Butare (), also known as Huye, is a city with a population of 75,000 (2022 census) in the Southern Province of Rwanda and the capital of Huye district. It is the fifth largest town in Rwanda by population.

History
The Belgian colonial rulers established it in the 1920s and named the city Astrida, in honor of Queen Astrid of Belgium, The government of Rwanda changed the name of the city when it gained independence in 1962.

Education

The University of Rwanda Butare campus was founded in 2013. Before that, the Butare campus went by the name of National University of Rwanda subsequent its foundation in 1963. Due to the large number of university students and student-centered activities in the city, Butare is often regarded as a university city. It also held the Nyakibanda Seminary and the Rwandan National Institute of Scientific Research.
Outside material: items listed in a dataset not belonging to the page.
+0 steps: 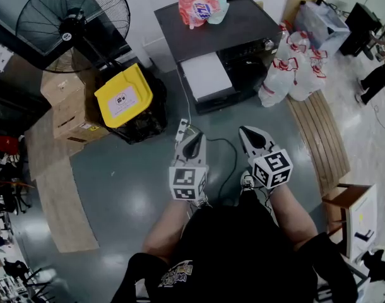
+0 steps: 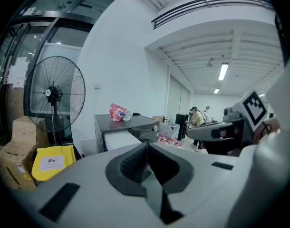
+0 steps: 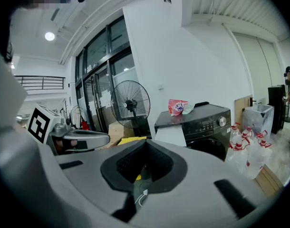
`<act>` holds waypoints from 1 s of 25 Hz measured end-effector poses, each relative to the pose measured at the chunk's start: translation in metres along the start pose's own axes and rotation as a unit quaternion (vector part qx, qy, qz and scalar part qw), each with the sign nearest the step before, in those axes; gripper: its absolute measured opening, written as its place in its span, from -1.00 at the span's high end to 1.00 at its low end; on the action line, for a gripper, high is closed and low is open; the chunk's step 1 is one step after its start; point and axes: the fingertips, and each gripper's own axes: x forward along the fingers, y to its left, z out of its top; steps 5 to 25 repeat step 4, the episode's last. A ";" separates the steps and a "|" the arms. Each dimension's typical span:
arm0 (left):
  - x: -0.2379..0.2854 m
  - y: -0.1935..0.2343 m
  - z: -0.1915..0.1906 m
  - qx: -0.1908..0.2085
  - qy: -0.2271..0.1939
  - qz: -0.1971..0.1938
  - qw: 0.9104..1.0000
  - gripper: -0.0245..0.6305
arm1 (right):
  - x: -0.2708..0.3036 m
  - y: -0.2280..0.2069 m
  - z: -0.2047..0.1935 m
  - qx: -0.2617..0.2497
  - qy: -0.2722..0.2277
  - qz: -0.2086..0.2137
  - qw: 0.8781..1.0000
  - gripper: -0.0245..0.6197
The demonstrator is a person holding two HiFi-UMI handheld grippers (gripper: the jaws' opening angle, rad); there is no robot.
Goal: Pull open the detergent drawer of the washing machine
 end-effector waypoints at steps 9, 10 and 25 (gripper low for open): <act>0.000 -0.001 0.000 -0.002 -0.001 0.001 1.000 0.89 | -0.001 -0.001 -0.001 0.000 0.002 -0.001 1.000 0.91; 0.000 -0.001 0.000 -0.002 -0.001 0.001 1.000 0.89 | -0.001 -0.001 -0.001 0.000 0.002 -0.001 1.000 0.91; 0.000 -0.001 0.000 -0.002 -0.001 0.001 1.000 0.89 | -0.001 -0.001 -0.001 0.000 0.002 -0.001 1.000 0.91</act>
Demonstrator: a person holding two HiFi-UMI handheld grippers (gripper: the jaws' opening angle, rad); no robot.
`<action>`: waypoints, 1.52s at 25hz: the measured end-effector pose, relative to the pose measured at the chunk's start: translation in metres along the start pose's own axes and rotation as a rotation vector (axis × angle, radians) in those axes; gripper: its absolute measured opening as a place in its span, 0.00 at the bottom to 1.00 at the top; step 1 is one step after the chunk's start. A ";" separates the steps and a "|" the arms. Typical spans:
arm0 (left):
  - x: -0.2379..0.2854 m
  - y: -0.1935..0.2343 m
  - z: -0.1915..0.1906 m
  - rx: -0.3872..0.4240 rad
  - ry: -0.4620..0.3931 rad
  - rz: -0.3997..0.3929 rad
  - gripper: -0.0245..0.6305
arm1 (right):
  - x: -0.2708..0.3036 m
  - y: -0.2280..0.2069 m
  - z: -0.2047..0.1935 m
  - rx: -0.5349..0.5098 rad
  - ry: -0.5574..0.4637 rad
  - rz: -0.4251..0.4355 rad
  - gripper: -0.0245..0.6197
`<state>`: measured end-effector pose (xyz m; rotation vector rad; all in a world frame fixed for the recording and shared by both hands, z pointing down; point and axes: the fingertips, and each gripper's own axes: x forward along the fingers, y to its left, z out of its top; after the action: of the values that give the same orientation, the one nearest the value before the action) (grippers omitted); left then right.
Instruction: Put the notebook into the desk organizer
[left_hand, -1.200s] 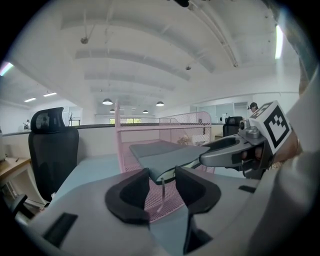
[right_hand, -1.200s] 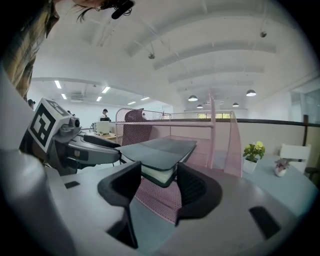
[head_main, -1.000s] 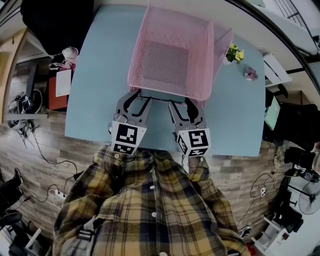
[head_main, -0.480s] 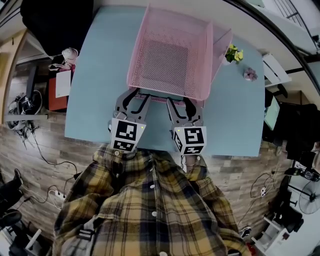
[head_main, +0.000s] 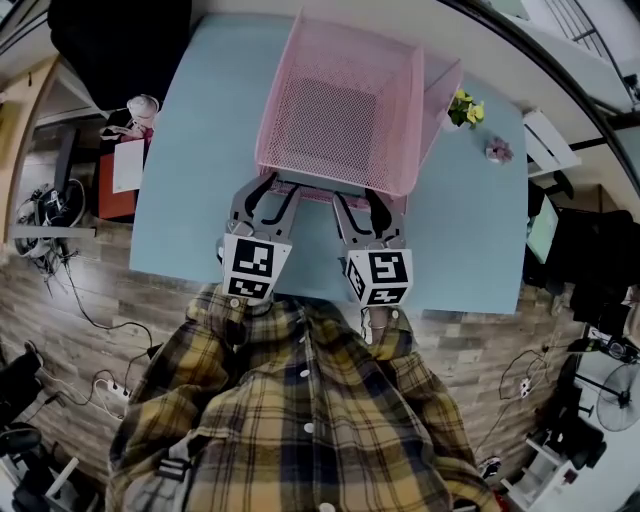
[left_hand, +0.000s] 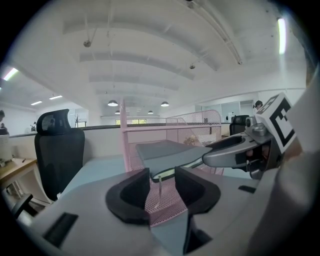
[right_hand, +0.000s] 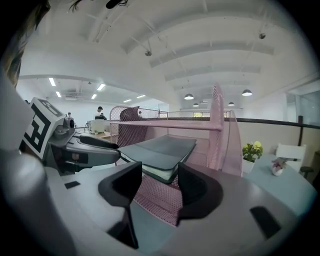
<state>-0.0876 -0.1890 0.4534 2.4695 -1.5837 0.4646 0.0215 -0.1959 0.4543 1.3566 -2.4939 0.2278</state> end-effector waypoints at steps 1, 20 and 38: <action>-0.002 0.000 0.001 0.000 -0.003 0.002 0.27 | -0.002 0.001 0.002 0.006 -0.007 0.004 0.38; -0.065 -0.025 0.037 -0.091 -0.116 -0.021 0.27 | -0.074 0.000 0.031 0.082 -0.088 0.098 0.38; -0.078 -0.057 0.038 -0.146 -0.109 -0.079 0.12 | -0.115 -0.027 0.028 0.082 -0.095 0.075 0.10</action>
<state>-0.0598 -0.1097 0.3918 2.4729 -1.4934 0.1986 0.0982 -0.1270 0.3903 1.3354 -2.6446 0.2917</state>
The city of Butare has long been regarded as the intellectual capital of the country, while Kigali holds most political power.
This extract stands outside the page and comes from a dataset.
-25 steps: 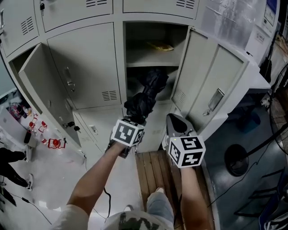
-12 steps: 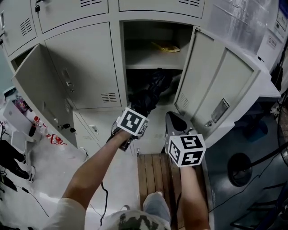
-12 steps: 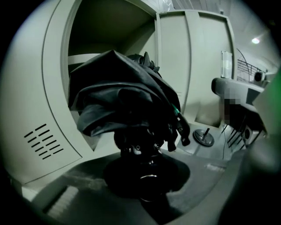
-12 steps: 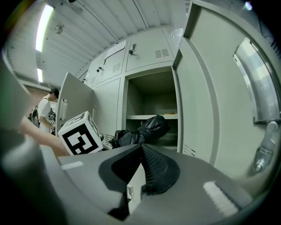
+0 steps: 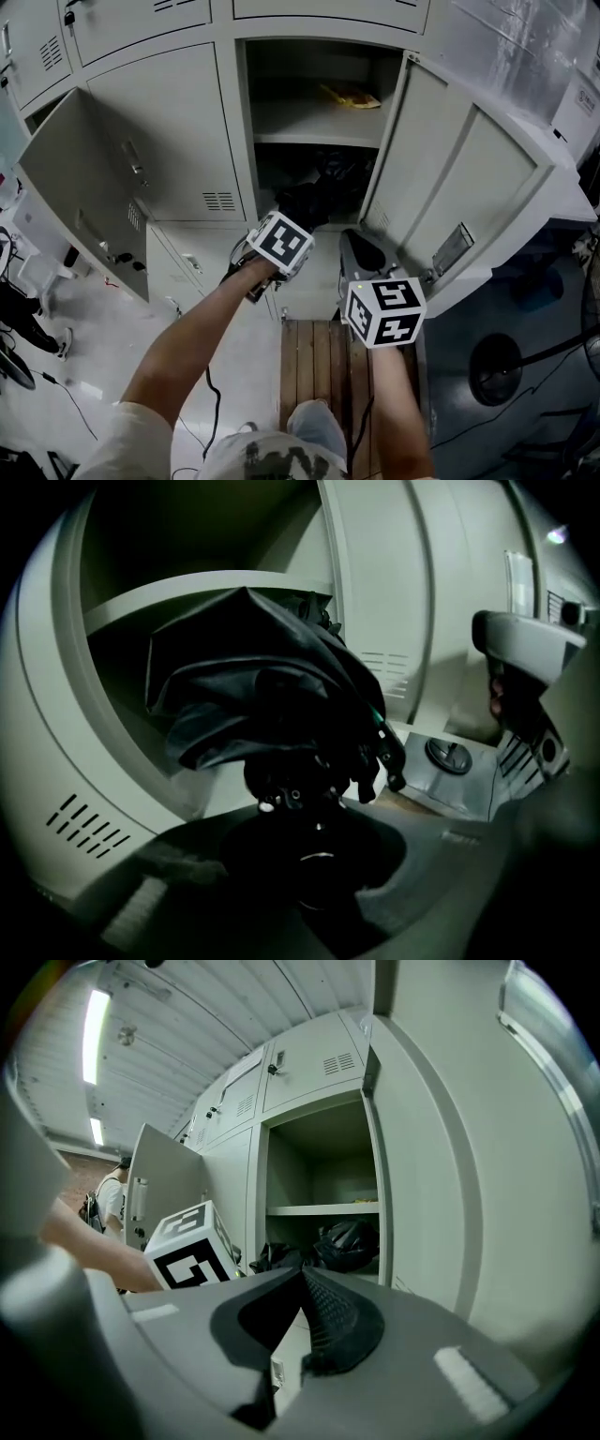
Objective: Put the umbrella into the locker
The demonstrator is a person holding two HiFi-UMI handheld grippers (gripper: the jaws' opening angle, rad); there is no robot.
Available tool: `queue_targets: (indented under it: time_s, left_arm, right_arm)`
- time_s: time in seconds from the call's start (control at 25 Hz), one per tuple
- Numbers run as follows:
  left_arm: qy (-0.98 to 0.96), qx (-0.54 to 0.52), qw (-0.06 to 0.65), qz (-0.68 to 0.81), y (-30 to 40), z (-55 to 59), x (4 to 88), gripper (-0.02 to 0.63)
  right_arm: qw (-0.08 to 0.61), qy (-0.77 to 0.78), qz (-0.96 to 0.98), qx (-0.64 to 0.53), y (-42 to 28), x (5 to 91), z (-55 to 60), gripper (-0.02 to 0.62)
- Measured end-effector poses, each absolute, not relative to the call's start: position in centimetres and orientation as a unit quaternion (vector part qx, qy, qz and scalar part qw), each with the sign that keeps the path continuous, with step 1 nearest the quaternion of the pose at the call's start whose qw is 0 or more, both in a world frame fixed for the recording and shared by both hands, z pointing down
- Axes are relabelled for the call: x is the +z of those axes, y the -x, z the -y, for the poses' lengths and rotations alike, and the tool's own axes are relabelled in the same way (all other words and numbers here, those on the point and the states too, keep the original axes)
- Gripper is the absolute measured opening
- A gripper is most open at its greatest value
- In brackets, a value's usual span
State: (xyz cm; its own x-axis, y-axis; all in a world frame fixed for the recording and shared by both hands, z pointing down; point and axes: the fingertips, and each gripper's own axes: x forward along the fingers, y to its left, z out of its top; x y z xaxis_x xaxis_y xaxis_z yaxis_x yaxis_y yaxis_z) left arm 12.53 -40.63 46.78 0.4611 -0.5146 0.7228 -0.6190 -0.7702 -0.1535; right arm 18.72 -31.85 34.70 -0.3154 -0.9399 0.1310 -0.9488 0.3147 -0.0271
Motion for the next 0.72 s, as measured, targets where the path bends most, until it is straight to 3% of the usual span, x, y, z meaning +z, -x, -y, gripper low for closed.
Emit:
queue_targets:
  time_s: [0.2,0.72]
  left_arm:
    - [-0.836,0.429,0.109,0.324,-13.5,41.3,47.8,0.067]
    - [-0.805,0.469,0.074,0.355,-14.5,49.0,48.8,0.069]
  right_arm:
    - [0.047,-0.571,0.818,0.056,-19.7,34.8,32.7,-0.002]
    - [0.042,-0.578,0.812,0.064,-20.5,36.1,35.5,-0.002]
The Groupe Scolaire Officiel de Butare is the largest secondary school in Rwanda.

Culture 
 
The Ethnographic Museum was built in the early 1990s and is a source of information on the cultural history of the country and the region.

Sports
The city has one professional football team competing in the top-flight of Rwanda football – Mukura Victory Sports, currently playing in the Rwanda Premier League and plays its home games at Stade Huye.

Places of worship    
 
Among the places of worship, they are predominantly Christian churches and temples : Roman Catholic Diocese of Butare (Catholic Church), (Lutheran Church of Rwanda (Lutheran World Federation), the Anglican Church of Rwanda (Anglican Communion), Union of Baptist Churches in Rwanda (Baptist World Alliance), Assemblies of God, Church of the Nazarene. There are also Muslim mosques.

Transportation
The city is served by Butare Airport, a small civilian airport, administered by the Rwanda Civil Aviation Authority.